Desde a despedida de Josefina Luiza, minha irmã, que foi morar com a parte da família do meu pai, que venho remoendo-me num moinho de indecisões. Geralmente opto pelo menos difícil. Mas quem não faz essa opção diante de tantas dificuldades e atravessamentos da vida contemporânea?
Para simplificar meu dia a dia eu costumo, mesmo, escolher o que é mais fácil de fazer. Mas nem sempre o mais fácil é o certo. E não estou falando aqui sobre nenhuma decisão moral ou moralista, ética ou antiética. Quero dizer: não é que eu escolha cortar caminhos para alcançar um objetivo de maneira mais fácil passando por cima das pessoas sem o consentimento delas. Não é essa a questão. É um sentimento muito meu. Particular.

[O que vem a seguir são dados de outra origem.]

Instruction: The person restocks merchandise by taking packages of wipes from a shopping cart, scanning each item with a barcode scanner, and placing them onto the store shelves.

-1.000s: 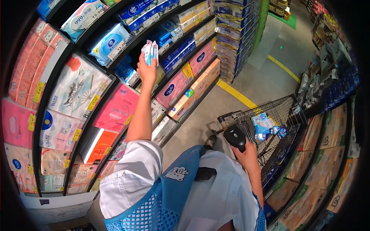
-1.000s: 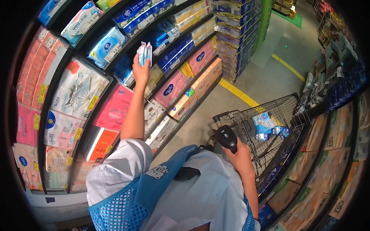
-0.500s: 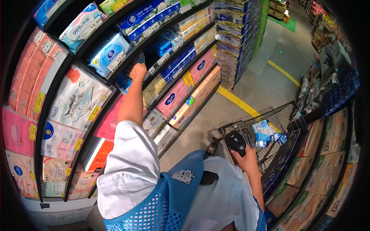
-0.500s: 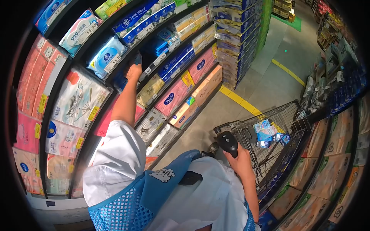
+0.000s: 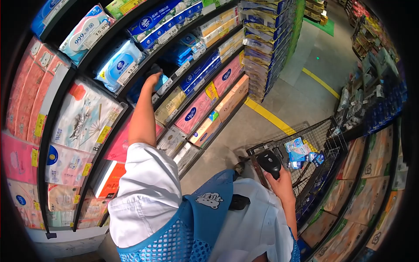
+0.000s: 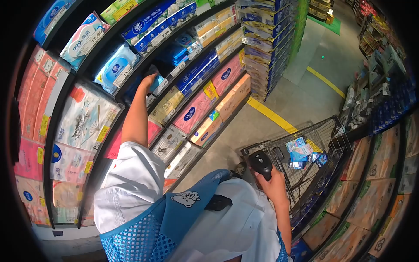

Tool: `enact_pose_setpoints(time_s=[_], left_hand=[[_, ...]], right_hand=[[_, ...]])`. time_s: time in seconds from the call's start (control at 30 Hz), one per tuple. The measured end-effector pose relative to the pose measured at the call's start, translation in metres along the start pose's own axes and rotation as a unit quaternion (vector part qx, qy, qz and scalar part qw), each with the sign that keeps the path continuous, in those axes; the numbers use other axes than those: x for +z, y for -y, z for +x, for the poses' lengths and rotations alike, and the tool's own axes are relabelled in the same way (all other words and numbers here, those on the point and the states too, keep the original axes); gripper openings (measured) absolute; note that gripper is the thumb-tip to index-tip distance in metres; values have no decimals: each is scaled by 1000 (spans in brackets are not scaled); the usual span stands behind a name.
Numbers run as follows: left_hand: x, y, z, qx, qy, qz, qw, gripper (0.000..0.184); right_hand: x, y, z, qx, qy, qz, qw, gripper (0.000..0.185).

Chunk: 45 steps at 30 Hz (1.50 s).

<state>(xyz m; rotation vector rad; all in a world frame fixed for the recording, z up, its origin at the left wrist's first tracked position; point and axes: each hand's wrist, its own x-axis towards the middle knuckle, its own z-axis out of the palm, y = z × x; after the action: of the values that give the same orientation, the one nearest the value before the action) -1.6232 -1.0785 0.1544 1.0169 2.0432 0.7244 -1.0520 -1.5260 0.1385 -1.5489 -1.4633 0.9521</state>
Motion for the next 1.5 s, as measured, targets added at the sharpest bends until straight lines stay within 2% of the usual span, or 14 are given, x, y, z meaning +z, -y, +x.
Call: enact_pose_setpoints(time_s=[0.13, 0.3, 0.47, 0.7, 0.83, 0.87, 0.9, 1.0, 1.03, 1.1, 1.17, 1.23, 1.33, 1.5], left_hand=[[12, -5, -40, 52, -103, -60, 992, 56], [1, 19, -3, 54, -82, -15, 995, 51], [-3, 10, -43, 40, -40, 73, 996, 55], [5, 8, -44, 175, -131, 340, 915, 68], [-15, 31, 9, 192, -97, 416, 884, 37], [-23, 45, 40, 204, -89, 387, 895, 36], [-33, 49, 66, 171, -44, 415, 892, 46], [-36, 54, 96, 226, -176, 491, 823, 55], [-16, 37, 31, 225, -226, 445, 837, 53], [61, -12, -151, 330, -397, 402, 756, 45], [102, -6, -174, 458, -355, 311, 753, 37], [159, 3, -198, 536, -162, 185, 808, 32], [253, 7, -270, 474, 108, 99, 868, 23], [361, -3, -354, 546, 290, 136, 774, 21]], right_hand=[[4, -9, 4, -3, 10, -8, 1000, 36], [3, -5, 6, 15, 25, -12, 999, 38], [3, -7, 3, 23, 19, 9, 1000, 36], [4, -10, 0, -8, 7, 5, 1000, 39], [-2, -18, -5, 74, 30, -55, 995, 47], [-4, -9, -4, -7, -9, -63, 998, 46], [-7, -9, -4, 49, 31, -49, 997, 46], [-13, -19, -13, 47, 17, -29, 998, 46], [-16, -19, -18, 70, 1, -6, 998, 46], [-18, -16, -25, 100, -15, 47, 994, 45], [-16, -33, -40, 157, -54, 101, 981, 40], [-9, -62, -57, 117, -155, 89, 977, 37], [-8, -86, -88, 196, -257, 221, 920, 28], [-6, -99, -132, 216, -402, 296, 839, 23]])
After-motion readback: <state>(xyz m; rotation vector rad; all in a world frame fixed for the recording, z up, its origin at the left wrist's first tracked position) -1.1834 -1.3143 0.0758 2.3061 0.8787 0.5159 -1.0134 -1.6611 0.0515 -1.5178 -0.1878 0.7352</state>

Muitas vezes minha irmã me chamou de pessoa complicada. Ela que tantas vezes me defendeu de injustiças. Quais são os incontáveis dias que tive seu apoio! Um apreço enorme tenho por ela. Quanta saudade cabe dentro das memórias soltas ou dos sonhos acordados e das horas vadias?
E eu, Kamilla de Souza Oliveira, mulher, transexual, adulta, madura, independente, cidadã de grande prestigio no mundo da moda e, principalmente, admirada por muitos profissionais dessa área, inclusive da editora na qual trabalho, estou aqui diante dessa vasta, deslumbrante e bela cidade, no alto do edifício Belle De Jour em São Paulo, prestes a decidir por uma nova vida.
Um afastamento de tudo que já conquistei para me recomeçar do zero e criar minha própria editoria. Além disso, preciso decidir se farei ou não meu último trabalho na Vogue. Talvez essa garrafa de vinho não seja suficiente pra essas próximas ondas de pensamento. Nesse momento não há uma só decisão que me faça feliz por completa.
É duro. Conflituoso. Viver sob muitos elogios ou me lançar ao desconhecido do novo
desafio? Eu sinto que poderia tomar noites inteiras para me decidir entre o certo e o fácil. Mas cada vez que eu desço o prédio onde trabalho, ando pelas ruas dessa estranha cidade eu não vejo mais sentido no meu trabalho numa das maiores empresas desse ramo.
Há muitas outras coisas a fazer por tantas outras vidas que não aquelas que leem meus escritos. Há vida além das palavras escritas. Há anseios por questões tão básicas que mal consigo me sentir irresponsável e alienada vendo tantos moradores de barracas improvisadas nas calçadas, nas praças e abaixo dos viadutos.
A campanha do agasalho desse ano me mudou profundamente. A minha percepção dos lados mais frágeis da sociedade me fizeram relembrar de onde eu vim. Quem eu fui. A vida que tentavam me obrigar a ser. É como se nós estivéssemos obrigando centenas de milhares de pessoas a serem menos. A sentirem frio. A morrerem por tão pouco ou pela falta do mínimo.
Desde que fui convidada para essa troca de saberes com o padre Júlio Ancelotti não sai da minha cabeça o fato de que a indústria da moda faz circular milhões de reais por uma centena de peças de roupas e milhares de pessoas não tem como comprar roupas para as protegerem do frio.
Eu preciso escolher o certo. Preciso escolher não o caminho mais fácil. Mas o caminho certo.
Mas quem disse que o certo não é difícil?